Where the material below has a line containing "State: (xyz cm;", start repeating exactly, and keep going through the line containing "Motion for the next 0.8", with no other lines.

▶ [Material provided]:
* * * * * * *

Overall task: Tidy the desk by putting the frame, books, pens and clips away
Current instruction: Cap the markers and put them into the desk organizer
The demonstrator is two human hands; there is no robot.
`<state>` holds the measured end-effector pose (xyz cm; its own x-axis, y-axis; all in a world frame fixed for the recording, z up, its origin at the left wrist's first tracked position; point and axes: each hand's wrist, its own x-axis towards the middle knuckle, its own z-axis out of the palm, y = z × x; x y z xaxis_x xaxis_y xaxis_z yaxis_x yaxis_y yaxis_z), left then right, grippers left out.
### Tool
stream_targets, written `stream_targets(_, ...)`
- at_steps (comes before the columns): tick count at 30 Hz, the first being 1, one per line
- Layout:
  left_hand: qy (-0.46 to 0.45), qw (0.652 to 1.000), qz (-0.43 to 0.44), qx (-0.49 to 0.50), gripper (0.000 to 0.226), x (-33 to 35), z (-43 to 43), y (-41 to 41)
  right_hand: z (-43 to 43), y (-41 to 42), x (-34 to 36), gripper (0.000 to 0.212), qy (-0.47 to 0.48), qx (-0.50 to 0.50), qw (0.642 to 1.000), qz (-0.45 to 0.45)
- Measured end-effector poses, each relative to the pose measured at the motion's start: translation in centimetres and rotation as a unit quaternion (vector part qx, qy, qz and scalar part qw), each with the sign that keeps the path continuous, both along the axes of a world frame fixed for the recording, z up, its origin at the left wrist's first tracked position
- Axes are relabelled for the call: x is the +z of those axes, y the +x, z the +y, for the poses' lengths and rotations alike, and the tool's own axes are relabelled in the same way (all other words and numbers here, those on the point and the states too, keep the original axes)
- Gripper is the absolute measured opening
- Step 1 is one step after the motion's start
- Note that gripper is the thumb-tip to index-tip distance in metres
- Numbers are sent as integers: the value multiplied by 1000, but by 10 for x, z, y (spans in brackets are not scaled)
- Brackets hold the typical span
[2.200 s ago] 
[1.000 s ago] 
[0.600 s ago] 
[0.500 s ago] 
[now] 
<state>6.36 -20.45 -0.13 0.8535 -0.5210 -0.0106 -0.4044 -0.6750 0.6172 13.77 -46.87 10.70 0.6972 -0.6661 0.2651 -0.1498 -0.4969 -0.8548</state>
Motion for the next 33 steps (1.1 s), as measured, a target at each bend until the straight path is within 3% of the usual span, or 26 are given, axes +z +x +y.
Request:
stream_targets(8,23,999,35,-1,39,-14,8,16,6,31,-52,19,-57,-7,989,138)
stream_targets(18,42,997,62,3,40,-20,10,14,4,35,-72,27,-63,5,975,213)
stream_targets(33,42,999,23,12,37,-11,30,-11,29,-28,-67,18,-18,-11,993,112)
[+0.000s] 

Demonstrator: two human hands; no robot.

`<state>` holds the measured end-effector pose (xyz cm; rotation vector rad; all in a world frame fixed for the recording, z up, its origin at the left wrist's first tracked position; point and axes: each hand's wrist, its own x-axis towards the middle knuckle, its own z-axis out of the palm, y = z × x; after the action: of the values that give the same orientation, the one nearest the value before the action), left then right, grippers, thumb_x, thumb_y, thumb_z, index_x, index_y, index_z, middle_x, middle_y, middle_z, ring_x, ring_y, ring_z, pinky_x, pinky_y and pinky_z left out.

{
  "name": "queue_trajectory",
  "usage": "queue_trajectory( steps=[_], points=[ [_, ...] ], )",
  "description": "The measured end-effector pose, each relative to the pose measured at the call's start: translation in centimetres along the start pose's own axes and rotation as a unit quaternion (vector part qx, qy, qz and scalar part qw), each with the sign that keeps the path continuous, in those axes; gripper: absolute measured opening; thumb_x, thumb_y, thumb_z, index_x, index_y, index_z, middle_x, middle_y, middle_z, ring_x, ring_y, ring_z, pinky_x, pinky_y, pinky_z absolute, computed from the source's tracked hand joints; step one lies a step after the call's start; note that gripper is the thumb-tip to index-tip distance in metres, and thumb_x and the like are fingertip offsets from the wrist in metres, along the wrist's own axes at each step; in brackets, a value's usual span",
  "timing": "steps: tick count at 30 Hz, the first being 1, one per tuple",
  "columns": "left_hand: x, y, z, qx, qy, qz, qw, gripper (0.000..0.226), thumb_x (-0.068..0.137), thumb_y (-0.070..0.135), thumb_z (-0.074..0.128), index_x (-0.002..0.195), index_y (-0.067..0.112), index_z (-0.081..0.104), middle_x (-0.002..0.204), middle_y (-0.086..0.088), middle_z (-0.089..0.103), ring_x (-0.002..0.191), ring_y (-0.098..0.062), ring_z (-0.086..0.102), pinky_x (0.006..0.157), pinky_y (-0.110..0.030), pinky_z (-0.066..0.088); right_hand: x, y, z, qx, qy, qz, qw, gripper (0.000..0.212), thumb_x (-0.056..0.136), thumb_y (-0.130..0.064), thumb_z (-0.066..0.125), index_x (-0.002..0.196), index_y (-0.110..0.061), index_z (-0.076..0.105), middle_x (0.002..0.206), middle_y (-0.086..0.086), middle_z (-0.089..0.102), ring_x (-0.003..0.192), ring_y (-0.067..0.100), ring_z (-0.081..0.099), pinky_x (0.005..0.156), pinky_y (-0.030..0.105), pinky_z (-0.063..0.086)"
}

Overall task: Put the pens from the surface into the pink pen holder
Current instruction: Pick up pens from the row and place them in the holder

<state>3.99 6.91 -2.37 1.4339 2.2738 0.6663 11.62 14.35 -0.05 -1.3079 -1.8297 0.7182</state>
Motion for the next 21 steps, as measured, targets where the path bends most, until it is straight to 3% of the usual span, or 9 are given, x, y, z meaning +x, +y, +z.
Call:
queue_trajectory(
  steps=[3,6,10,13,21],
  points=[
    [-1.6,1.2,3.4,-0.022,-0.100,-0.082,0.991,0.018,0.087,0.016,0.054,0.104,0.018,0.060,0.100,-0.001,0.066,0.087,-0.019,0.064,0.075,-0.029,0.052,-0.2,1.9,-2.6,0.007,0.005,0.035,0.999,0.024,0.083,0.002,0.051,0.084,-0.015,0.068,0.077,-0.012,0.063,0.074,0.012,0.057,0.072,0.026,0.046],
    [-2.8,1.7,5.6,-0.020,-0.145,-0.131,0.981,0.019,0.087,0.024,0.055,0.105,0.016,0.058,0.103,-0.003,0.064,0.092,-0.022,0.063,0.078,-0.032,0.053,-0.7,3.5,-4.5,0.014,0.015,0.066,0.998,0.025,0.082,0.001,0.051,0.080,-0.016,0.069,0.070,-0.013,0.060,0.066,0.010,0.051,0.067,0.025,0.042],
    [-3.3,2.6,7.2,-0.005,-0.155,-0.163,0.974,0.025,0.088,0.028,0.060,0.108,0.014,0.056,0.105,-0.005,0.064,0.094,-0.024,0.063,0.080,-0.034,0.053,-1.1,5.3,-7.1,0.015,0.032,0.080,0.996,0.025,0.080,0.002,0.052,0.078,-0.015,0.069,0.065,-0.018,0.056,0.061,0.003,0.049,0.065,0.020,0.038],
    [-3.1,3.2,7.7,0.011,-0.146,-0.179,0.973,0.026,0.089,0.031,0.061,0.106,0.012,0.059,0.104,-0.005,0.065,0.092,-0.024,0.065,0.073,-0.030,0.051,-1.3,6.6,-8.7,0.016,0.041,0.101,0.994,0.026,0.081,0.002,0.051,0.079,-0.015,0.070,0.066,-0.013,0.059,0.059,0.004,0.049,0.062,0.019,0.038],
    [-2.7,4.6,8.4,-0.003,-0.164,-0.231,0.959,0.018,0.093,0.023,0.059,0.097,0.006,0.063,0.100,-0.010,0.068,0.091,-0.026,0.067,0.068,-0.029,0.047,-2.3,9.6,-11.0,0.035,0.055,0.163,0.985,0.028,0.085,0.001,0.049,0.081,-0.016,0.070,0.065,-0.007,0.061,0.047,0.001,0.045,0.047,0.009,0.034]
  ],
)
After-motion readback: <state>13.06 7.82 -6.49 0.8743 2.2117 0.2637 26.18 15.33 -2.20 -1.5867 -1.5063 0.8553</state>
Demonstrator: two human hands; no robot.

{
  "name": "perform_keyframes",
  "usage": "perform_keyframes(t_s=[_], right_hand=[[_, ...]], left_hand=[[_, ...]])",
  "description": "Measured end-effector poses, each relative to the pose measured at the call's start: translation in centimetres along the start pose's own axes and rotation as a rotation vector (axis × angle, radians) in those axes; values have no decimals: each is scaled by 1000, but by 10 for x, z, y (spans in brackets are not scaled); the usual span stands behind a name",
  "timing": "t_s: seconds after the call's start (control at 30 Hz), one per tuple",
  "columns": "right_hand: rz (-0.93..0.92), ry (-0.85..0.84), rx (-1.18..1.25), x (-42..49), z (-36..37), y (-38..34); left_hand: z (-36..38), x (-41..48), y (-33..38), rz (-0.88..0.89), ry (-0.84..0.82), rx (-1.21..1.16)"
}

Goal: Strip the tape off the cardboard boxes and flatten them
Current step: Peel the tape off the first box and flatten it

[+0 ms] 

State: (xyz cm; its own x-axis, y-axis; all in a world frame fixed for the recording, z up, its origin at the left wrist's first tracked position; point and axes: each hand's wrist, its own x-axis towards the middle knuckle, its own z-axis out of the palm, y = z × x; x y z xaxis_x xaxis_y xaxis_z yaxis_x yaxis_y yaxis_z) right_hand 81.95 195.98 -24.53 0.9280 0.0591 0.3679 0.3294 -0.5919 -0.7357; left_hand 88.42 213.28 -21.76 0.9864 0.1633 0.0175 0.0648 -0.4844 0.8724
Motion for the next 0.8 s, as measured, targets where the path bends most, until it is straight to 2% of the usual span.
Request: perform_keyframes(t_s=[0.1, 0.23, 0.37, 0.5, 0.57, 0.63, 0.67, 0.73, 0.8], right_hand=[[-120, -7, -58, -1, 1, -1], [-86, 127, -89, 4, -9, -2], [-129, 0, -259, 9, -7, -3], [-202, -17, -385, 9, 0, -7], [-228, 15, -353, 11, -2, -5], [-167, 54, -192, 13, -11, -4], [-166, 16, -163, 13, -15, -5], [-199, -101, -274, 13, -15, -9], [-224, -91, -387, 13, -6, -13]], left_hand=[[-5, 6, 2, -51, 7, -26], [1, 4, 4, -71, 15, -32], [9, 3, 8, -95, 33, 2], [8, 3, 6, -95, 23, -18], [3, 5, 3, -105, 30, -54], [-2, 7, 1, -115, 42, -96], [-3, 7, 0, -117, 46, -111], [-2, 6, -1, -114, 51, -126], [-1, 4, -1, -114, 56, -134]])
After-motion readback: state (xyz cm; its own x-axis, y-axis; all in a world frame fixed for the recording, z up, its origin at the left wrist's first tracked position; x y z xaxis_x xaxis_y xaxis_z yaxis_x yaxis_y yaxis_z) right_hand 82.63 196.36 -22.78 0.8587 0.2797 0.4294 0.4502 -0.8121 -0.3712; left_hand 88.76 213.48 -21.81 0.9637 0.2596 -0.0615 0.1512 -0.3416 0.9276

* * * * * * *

▶ [Expected answer]:
State: (xyz cm; its own x-axis, y-axis; all in a world frame fixed for the recording, z up, its origin at the left wrist's first tracked position; point and axes: each hand's wrist, its own x-axis towards the middle knuckle, its own z-axis out of the palm, y = z × x; x y z xaxis_x xaxis_y xaxis_z yaxis_x yaxis_y yaxis_z) right_hand 81.95 195.98 -24.53 0.9280 0.0591 0.3679 0.3294 -0.5919 -0.7357; left_hand 88.42 213.28 -21.76 0.9864 0.1633 0.0175 0.0648 -0.4844 0.8724
Motion for the next 0.8 s, as measured, targets where the path bends most, until it is straight to 2% of the usual span.

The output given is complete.